In the previous example, we looked at recycling in paper packaging. Here are the same countries and their percentages of recycled material used to manufacture glass packaging:
Country | % of Glass Packaging Recycled |
---|---|
Cyprus | 4 |
United States | 21 |
Poland | 27 |
Greece | 34 |
Portugal | 39 |
Spain | 41 |
Australia | 44 |
Ireland | 56 |
Italy | 56 |
Finland | 56 |
France | 59 |
Estonia | 64 |
New Zealand | 72 |
Netherlands | 76 |
Germany | 81 |
Austria | 86 |
Japan | 96 |
Belgium | 98 |
Sweden | 100 |
In a back-to-back stem plot, one of the distributions simply works off the left side of the stems. In this case, the spread of the glass distribution is wider, so we will have to add a few extra stems. Even if there are no data values in a stem, you must include it to preserve the spacing, or you will not get an accurate picture of the shape and spread.

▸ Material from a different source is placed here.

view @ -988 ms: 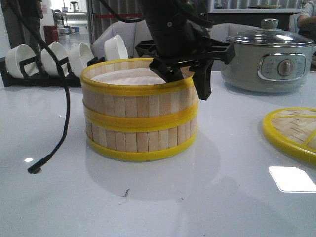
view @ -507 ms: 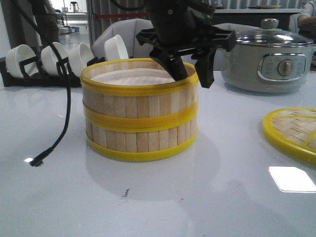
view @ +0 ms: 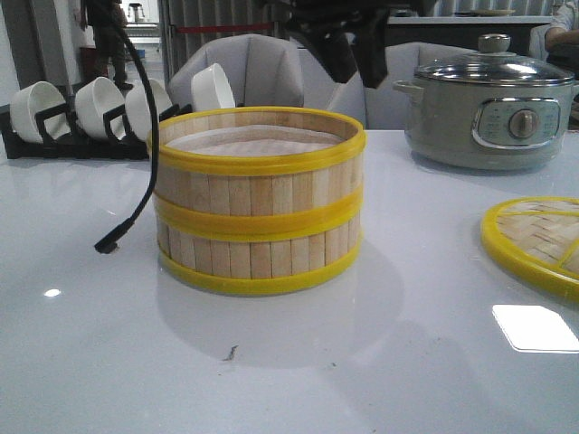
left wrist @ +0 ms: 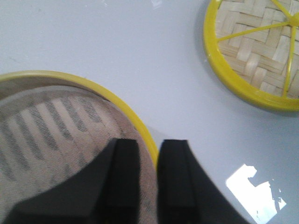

We have already mentioned that the spread was larger in the glass distribution, and it is easy to see this in the comparison plot. You can also see that the glass distribution is more symmetric and is centered lower (around the mid-50's), which seems to indicate that overall, these countries manufacture a smaller percentage of glass from recycled material than they do paper. It is interesting to note in this data set that Sweden actually imports glass from other countries for recycling, so its effective percentage is actually more than 100.
Displaying Bivariate Data
Scatterplots and Line Plots
Bivariate simply means two variables. All our previous work was with univariate, or single-variable data. The goal of examining bivariate data is usually to show some sort of relationship or association between the two variables.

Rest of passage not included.